On the desk was a small white card, the size of a postcard, with useful phone numbers printed on it: the front desk, the takeout number for the diner, the activities line where you could book horseback riding or hire bikes.
It finished with a reminder: Check-out is at noon!
That meant we had time to get breakfast.
I closed my eyes as Brooke efficiently folded my hair back into two short braids that tucked behind my ears and left little tufts bouncing off my shoulders.
‘You look super cute.’
I snorted with laughter. ‘Thanks.’
She smiled at me in the mirror over the desk, then leaned down to press a kiss to the crown of my head.
I closed my eyes and let myself soak in her newfound affection.
Responding with a kiss of my own still felt like it could be seen as taking advantage, but my self-control was on the verge of evaporating at any moment.
‘Come on,’ I murmured. ‘I need to feed you.’
Brooke walked outside onto the wide wooden porch and stretched up her arms. I locked the door behind us and took a deep breath of crisp morning air.

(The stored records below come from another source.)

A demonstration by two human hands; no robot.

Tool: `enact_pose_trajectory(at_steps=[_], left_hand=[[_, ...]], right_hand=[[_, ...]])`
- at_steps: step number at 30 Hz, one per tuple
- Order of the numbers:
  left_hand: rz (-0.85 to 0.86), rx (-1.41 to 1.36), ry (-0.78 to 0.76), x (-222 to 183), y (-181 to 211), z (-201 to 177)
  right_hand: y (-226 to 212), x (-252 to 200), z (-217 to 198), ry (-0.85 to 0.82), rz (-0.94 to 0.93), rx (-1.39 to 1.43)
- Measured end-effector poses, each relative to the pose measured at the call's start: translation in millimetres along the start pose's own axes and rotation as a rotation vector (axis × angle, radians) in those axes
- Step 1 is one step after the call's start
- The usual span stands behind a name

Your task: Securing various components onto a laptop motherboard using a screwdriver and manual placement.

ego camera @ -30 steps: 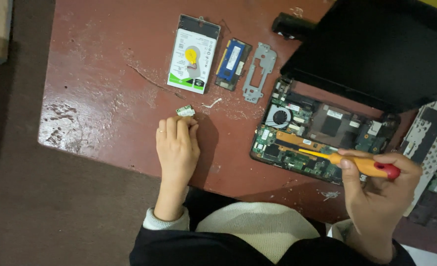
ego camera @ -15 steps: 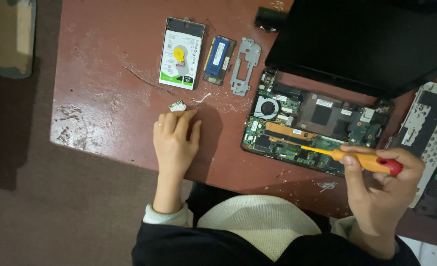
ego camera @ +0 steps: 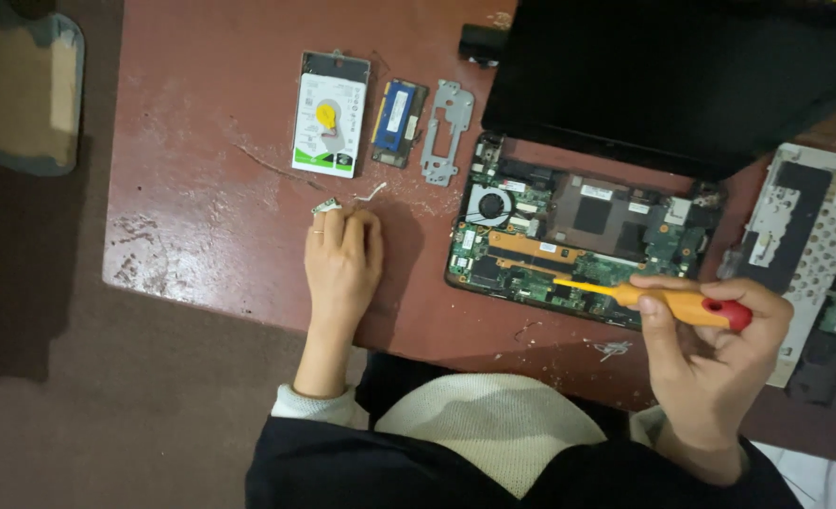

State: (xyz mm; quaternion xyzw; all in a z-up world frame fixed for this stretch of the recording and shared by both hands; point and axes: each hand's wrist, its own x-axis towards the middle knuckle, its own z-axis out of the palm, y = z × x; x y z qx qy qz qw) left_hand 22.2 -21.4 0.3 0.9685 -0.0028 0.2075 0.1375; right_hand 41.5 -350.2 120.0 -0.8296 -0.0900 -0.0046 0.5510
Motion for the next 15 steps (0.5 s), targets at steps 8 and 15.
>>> enact_pose_trajectory(at_steps=[8, 15], left_hand=[[0.074, -1.002, -0.098, 24.3, 89.1, -23.8], [0.098, -1.427, -0.284, 44.4, 124.1, -28.6]], right_hand=[[-12.0, -14.9, 9.6, 0.236, -0.140, 0.128], [-22.8, -17.5, 8.0, 0.338, -0.213, 0.119]])
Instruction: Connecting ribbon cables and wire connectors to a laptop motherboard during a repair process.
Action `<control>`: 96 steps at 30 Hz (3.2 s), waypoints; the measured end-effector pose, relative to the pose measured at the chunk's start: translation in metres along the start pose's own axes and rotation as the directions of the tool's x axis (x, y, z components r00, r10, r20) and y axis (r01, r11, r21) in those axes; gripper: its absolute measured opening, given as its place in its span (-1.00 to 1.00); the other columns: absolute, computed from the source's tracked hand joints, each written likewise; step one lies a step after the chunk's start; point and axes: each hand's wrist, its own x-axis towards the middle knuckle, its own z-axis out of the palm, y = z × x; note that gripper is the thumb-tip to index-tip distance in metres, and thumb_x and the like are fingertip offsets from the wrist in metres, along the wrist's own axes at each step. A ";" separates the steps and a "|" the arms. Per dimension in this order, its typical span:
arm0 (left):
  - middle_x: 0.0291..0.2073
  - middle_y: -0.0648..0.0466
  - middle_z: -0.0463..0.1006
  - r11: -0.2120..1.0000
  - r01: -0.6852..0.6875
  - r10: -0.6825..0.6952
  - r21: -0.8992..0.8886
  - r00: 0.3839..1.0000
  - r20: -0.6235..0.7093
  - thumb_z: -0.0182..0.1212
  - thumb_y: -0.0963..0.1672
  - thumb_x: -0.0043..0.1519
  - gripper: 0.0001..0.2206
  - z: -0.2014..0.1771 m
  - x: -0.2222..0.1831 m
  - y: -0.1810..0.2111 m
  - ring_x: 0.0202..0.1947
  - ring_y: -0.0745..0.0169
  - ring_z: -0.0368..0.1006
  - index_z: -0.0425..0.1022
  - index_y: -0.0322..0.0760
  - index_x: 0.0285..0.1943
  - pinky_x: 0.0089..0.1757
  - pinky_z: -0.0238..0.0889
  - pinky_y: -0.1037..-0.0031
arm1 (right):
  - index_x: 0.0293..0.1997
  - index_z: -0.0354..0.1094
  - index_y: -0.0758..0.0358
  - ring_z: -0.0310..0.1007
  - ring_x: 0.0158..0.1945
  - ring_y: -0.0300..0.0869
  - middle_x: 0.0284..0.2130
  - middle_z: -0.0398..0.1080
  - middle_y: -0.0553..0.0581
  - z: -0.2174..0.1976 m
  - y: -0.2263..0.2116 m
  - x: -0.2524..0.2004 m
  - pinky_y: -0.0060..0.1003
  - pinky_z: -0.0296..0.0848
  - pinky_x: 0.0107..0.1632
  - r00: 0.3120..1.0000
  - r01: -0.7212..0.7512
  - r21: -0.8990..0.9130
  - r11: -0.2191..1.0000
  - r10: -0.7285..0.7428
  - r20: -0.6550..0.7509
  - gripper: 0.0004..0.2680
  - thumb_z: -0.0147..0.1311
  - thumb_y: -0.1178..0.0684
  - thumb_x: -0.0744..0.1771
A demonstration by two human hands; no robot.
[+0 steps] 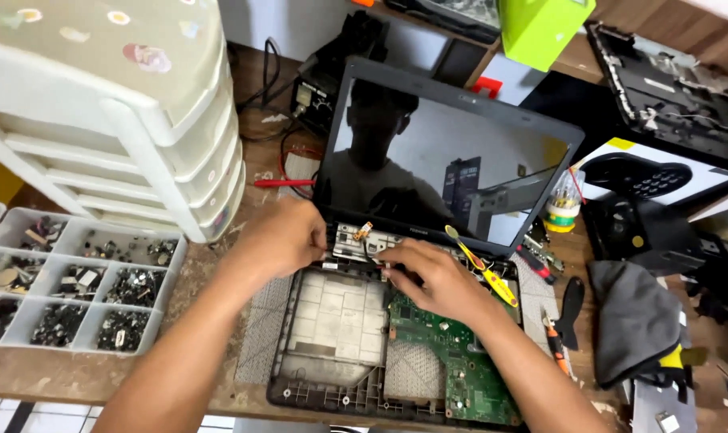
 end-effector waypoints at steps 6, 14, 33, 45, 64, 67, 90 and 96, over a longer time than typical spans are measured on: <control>-0.43 -0.08 0.64 0.900 -0.368 0.294 -0.234 0.908 -0.298 0.32 -0.21 0.15 -0.96 -0.004 -0.003 0.001 -0.33 -0.13 0.61 0.67 -0.27 -0.29 -0.27 0.47 0.26 | -0.06 0.47 0.32 0.45 -0.49 -0.07 -0.35 0.51 0.17 0.000 0.003 -0.001 -0.21 0.44 -0.39 1.000 -0.021 0.008 1.000 0.021 0.010 -0.85 0.19 0.28 0.30; -0.37 -0.12 0.60 0.721 -0.648 0.551 -0.244 0.751 -0.364 0.42 -0.15 0.11 -0.85 0.031 0.002 0.009 -0.29 -0.15 0.51 0.64 -0.29 -0.20 -0.21 0.36 0.20 | -0.09 0.47 0.30 0.51 -0.40 0.02 -0.32 0.51 0.19 -0.006 0.000 -0.001 -0.19 0.50 -0.32 0.998 0.039 -0.020 0.999 -0.040 -0.039 -0.85 0.22 0.28 0.29; -0.48 0.15 0.66 0.716 -0.690 0.620 -0.108 0.699 -0.357 0.44 -0.19 0.09 -0.88 0.066 0.015 0.018 -0.35 0.20 0.57 0.69 -0.11 -0.23 -0.14 0.29 0.39 | -0.35 0.41 0.04 0.55 -0.39 -0.02 -0.50 0.42 0.01 0.002 0.068 -0.056 -0.13 0.47 -0.30 0.872 -0.444 -0.831 0.336 0.374 -0.314 -0.88 0.19 -0.07 0.21; -0.53 0.05 0.59 0.685 -0.711 0.605 -0.157 0.676 -0.420 0.45 -0.19 0.10 -0.91 0.056 0.008 0.018 -0.43 0.10 0.52 0.63 -0.26 -0.28 -0.17 0.28 0.37 | -0.09 0.30 0.12 0.41 -0.59 0.17 -0.32 0.25 0.12 -0.014 -0.001 -0.013 0.05 0.43 -0.44 0.985 -0.172 -0.514 0.840 0.162 -0.064 -0.95 0.04 0.10 0.39; -0.72 0.08 0.37 0.937 -0.098 0.149 -0.335 0.980 0.131 0.30 -0.18 0.18 -0.75 -0.017 -0.016 -0.024 -0.67 0.22 0.24 0.50 -0.31 -0.60 -0.47 0.13 0.46 | -0.13 0.45 0.28 0.48 -0.51 0.14 -0.32 0.44 0.18 -0.001 -0.024 0.050 -0.06 0.44 -0.49 0.985 -0.100 -0.087 0.991 0.111 0.129 -0.91 0.02 0.26 0.36; -0.74 0.06 0.35 0.942 -0.047 0.116 -0.332 0.975 0.190 0.25 -0.17 0.23 -0.69 -0.015 -0.015 -0.029 -0.70 0.23 0.21 0.46 -0.29 -0.64 -0.47 0.13 0.44 | -0.22 0.50 0.23 0.47 -0.58 -0.02 -0.24 0.44 0.12 0.009 -0.029 0.054 -0.20 0.42 -0.52 0.960 -0.117 -0.114 0.987 0.141 0.241 -0.90 0.05 0.26 0.32; -0.47 -0.08 0.63 0.815 -0.451 0.371 -0.364 0.888 -0.270 0.41 -0.22 0.08 -0.92 -0.002 -0.011 -0.009 -0.43 0.07 0.57 0.63 -0.31 -0.30 -0.39 0.44 0.37 | -0.14 0.53 0.24 0.53 -0.33 0.07 -0.32 0.42 0.14 -0.009 0.029 0.019 -0.18 0.46 -0.28 0.972 -0.156 0.020 0.988 0.157 -0.173 -0.89 0.15 0.27 0.31; -0.37 -0.12 0.66 0.731 -0.510 0.390 -0.454 0.858 -0.336 0.41 -0.22 0.14 -0.87 0.038 0.008 -0.005 -0.34 0.04 0.60 0.66 -0.34 -0.15 -0.32 0.48 0.35 | -0.16 0.56 0.25 0.49 -0.39 -0.02 -0.39 0.46 0.15 -0.028 0.023 0.015 -0.22 0.43 -0.30 0.958 -0.166 0.094 0.982 0.183 -0.219 -0.88 0.18 0.30 0.30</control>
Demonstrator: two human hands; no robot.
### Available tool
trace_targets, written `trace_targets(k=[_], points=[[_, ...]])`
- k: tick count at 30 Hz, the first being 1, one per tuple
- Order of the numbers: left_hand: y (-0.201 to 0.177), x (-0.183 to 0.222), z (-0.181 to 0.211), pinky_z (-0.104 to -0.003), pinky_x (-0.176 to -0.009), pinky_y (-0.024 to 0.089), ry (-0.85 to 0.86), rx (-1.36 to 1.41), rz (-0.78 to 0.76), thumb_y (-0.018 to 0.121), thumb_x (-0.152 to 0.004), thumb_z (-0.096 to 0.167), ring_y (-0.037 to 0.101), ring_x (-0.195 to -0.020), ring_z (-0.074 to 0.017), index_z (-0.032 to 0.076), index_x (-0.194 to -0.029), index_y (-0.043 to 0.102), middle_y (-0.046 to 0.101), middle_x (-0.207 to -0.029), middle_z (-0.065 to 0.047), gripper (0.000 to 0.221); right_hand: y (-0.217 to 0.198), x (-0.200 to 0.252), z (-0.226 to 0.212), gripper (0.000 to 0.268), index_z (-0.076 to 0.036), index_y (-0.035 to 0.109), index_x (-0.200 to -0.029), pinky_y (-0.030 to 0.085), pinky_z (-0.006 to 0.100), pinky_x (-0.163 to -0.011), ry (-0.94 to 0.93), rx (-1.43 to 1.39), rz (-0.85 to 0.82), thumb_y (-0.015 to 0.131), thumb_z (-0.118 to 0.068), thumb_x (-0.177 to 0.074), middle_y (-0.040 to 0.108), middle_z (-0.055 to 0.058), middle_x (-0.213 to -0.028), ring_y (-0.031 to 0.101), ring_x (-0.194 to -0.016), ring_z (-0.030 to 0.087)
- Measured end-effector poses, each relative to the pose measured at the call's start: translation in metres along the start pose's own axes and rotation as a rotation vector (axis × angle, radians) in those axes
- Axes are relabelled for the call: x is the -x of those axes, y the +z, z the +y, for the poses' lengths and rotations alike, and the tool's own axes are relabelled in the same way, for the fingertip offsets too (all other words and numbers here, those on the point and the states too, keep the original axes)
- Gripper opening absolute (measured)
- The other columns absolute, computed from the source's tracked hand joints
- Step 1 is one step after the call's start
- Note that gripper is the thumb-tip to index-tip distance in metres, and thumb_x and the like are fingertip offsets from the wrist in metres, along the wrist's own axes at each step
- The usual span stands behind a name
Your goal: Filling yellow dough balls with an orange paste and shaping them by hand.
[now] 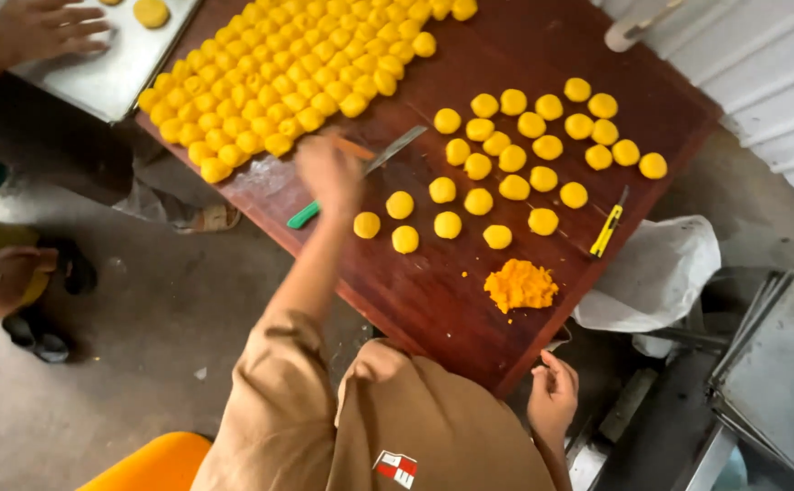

‘This place is totally your shit,’ Brooke said.
I laughed. ‘Yeah. It is.’
‘Is it bad that I don’t remember getting here?’
‘No.’ I reached out to take her hand, but Brooke was the one to thread our fingers together. ‘I think we need to go this way.’
She didn’t let go of my hand as we walked back around to the front lobby building, passing a handful of other people all dressed like they were ready to go hiking.
The trees offered dappled shade under a perfect blue sky, and I wanted to stay here forever, live here forever, and not see a dirty roadside gas station motel ever again.
I hadn’t noticed the diner when we drove in last night, but this morning it stood out like a neon beacon among the trees.
‘Wow,’ Brooke said.
‘I love it.’
The diner had a glowing neon sign above the door, declaring it MOLLY ’ S in electric pink. I pushed open the door to what felt like a movie set: red leather booths, circular stools at a long bar, an open kitchen at the back and a refrigerator case packed full of pies.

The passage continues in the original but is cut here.